SAGE Publications, Scandinavian Journal of Public Health, 4(47), p. 469-473, 2019
Full text: Download
Aim: We aim to compare four different weighting methods to adjust for non-response in a survey on drinking habits and to examine whether the problem of under-coverage of survey estimates of alcohol use could be remedied by these methods in comparison to sales statistics. Method: The data from a general population survey of Finns aged 15–79 years in 2016 ( n=2285, response rate 60%) were used. Outcome measures were the annual volume of drinking and prevalence of hazardous drinking. A wide range of sociodemographic and regional variables from registers were available to model the non-response.

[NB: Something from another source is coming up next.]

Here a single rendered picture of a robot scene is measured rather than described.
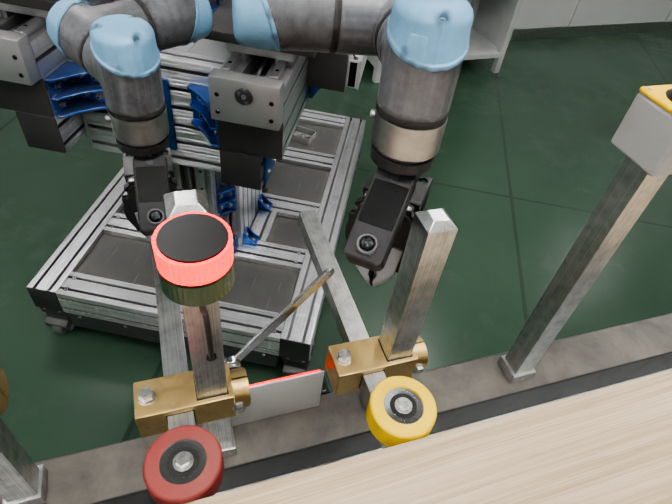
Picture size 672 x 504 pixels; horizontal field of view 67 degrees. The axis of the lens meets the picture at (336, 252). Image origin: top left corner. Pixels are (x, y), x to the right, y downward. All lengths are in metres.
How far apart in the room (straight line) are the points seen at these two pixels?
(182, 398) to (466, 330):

Response propensities were modelled using logistic regression and random forest models to derive two sets of refined weights in addition to design weights and basic post-stratification weights. Results: Estimated annual consumption changed from 2.43 litres of 100% alcohol using design weights to 2.36–2.44 when using the other three weights and the estimated prevalence of hazardous drinkers changed from 11.4% to 11.4–11.8%, correspondingly. The use of weights derived by the random forest method generally provided smaller estimates than use of the logistic regression-based weights. Conclusions: The use of complex non-response weights derived from the logistic regression model or random forest are not likely to provide much added value over more simple weights in surveys on alcohol use. Surveys may not catch heavy drinkers and therefore are prone for under-reporting of alcohol use at the population level. Also, factors other than sociodemographic characteristics are likely to influence participation decisions.